What you should do:
The answer must be the full listing, restated word for word.

Provided material:
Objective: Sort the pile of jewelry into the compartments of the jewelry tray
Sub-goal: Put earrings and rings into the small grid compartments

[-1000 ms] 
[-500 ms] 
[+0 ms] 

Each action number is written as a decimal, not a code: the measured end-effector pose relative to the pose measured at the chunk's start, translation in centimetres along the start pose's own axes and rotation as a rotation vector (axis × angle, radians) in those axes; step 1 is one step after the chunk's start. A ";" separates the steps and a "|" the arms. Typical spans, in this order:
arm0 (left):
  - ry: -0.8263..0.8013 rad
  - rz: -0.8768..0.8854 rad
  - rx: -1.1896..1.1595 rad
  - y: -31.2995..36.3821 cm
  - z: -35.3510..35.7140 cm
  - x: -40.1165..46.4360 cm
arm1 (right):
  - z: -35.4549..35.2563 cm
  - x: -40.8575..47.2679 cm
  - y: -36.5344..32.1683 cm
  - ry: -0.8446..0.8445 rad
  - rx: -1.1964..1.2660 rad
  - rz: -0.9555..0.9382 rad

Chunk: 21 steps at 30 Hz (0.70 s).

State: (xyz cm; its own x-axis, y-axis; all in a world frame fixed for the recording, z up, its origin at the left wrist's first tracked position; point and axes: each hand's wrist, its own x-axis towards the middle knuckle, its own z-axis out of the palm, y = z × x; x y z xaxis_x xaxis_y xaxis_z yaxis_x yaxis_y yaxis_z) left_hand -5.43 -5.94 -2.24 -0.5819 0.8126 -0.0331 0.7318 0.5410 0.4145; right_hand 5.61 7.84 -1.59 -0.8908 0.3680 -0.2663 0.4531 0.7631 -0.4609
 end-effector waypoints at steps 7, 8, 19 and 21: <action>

Answer area:
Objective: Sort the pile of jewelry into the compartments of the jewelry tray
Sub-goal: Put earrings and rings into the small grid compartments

[-1000 ms] 
[-500 ms] 
[+0 ms] 

Each action number is written as a decimal, not a code: the measured end-effector pose relative to the pose measured at the chunk's start, translation in centimetres along the start pose's own axes and rotation as a rotation vector (axis × angle, radians) in those axes; step 1 is one step after the chunk's start. A ";" separates the steps and a "|" the arms. Typical spans, in this order:
arm0 (left):
  - ry: -0.8263..0.8013 rad
  - rz: -0.8768..0.8854 rad
  - rx: -1.1896..1.1595 rad
  - y: -31.2995..36.3821 cm
  - z: -35.3510..35.7140 cm
  - x: -40.1165..46.4360 cm
arm1 (right):
  - z: -35.4549..35.2563 cm
  - x: -40.8575..47.2679 cm
  - y: -36.5344..32.1683 cm
  - ry: -0.8446..0.8445 rad
  - rx: -1.1964..1.2660 rad
  - rz: -0.9555..0.9382 rad

Chunk: 21 steps at 30 Hz (0.70 s).

State: (xyz cm; its own x-axis, y-axis; all in a world frame fixed for the recording, z up, its origin at the left wrist's first tracked position; point and axes: each hand's wrist, its own x-axis towards the middle knuckle, its own z-axis out of the palm, y = z × x; x y z xaxis_x xaxis_y xaxis_z yaxis_x yaxis_y yaxis_z) left_hand -5.43 -5.94 -2.24 -0.5819 0.8126 -0.0331 0.7318 0.5410 0.4145; right_hand 5.61 7.84 -1.59 -0.8908 0.3680 -0.2663 0.4531 0.7631 -0.4609
 end-effector waypoints at steps 7, 8, 19 and 21: <action>

The exercise is complete.